--- Aim of the task ---
Reproduce each line of the material exactly, minus any picture.

--- The data ---
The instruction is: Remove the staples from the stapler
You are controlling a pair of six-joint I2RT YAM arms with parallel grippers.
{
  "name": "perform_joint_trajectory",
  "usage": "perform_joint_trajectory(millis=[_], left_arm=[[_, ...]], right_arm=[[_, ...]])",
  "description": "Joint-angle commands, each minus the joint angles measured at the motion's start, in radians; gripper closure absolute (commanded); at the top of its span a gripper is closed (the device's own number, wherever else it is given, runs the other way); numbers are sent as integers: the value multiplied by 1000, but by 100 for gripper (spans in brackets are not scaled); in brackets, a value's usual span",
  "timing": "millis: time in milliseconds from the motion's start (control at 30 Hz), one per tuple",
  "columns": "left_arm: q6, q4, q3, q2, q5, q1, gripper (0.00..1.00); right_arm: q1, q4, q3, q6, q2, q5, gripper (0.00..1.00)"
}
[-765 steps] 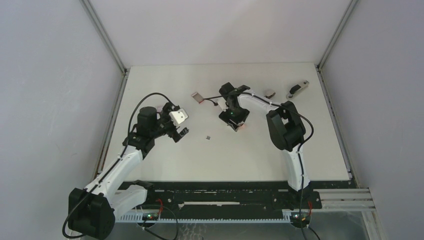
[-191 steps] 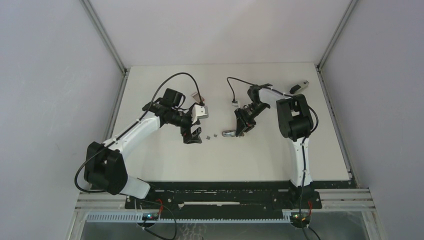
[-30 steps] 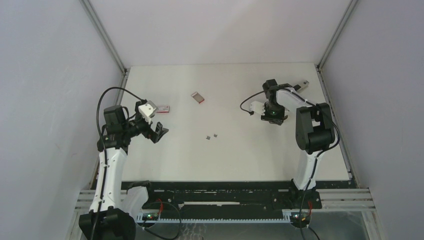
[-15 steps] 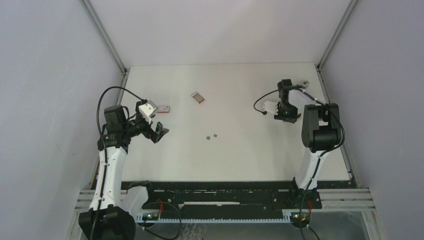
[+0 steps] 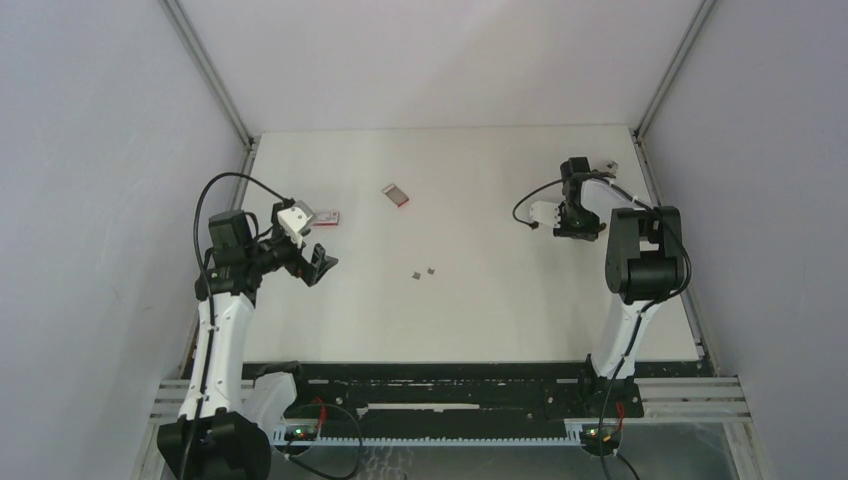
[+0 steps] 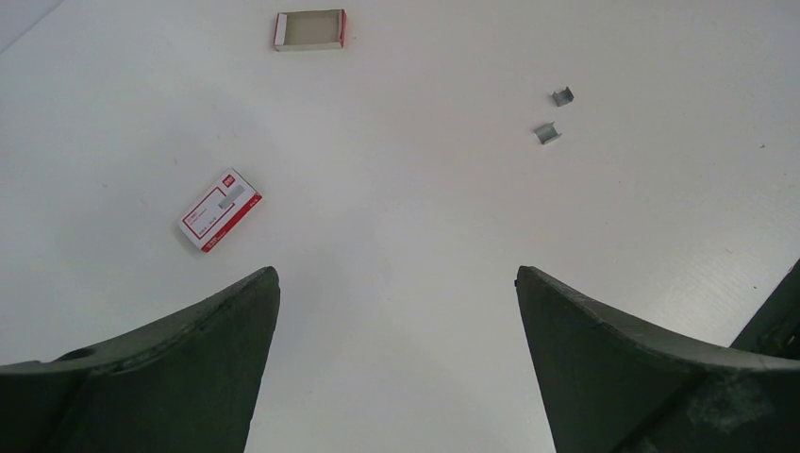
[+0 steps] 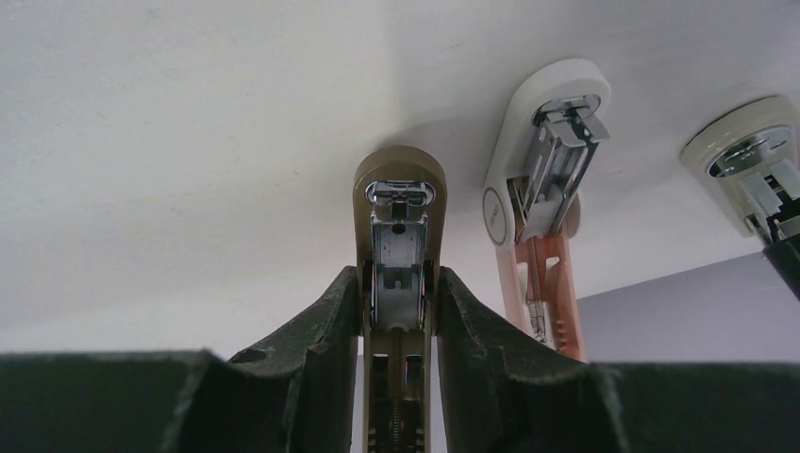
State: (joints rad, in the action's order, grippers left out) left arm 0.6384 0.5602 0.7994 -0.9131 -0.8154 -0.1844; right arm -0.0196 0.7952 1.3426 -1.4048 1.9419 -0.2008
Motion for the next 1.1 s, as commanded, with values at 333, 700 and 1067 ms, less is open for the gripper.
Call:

--- Reply ---
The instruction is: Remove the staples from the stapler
You are controlling a pair of six-joint I2RT YAM arms with parallel grippers.
{
  "name": "perform_joint_trajectory",
  "usage": "perform_joint_trajectory(millis=[_], left_arm=[[_, ...]], right_arm=[[_, ...]])",
  "description": "Joint-angle commands, each minus the joint angles measured at the motion's start, in radians; gripper closure absolute (commanded); at the top of its span a gripper is closed (the device's own number, wherever else it is given, runs the other way); numbers are sent as integers: the value multiplied by 1000, but by 100 for gripper (spans in brackets are not scaled); in brackets, a value's usual span",
  "timing": "millis: time in milliseconds from the motion's start (control at 30 Hz), one per tuple",
  "columns": "left_arm: q6, q4, q3, q2, q5, q1, gripper (0.00..1.00); right_arm: q1, q4, q3, q6, q2, q5, gripper (0.00..1.00)"
}
[-765 steps] 
[-191 steps] 
[-30 steps] 
[-15 steps] 
[+0 steps] 
[+0 steps] 
[+0 steps] 
State: (joints rad, in the action's order, grippers left out) left arm 0.6384 0.5602 0.7994 -0.9131 -0.8154 -0.1844; right arm -0.0196 0.7952 1.3426 -1.4048 1.9419 -0.2008
Motion for the next 1.1 s, as commanded, with values at 333, 700 and 1067 ms, less is open for the gripper.
Call:

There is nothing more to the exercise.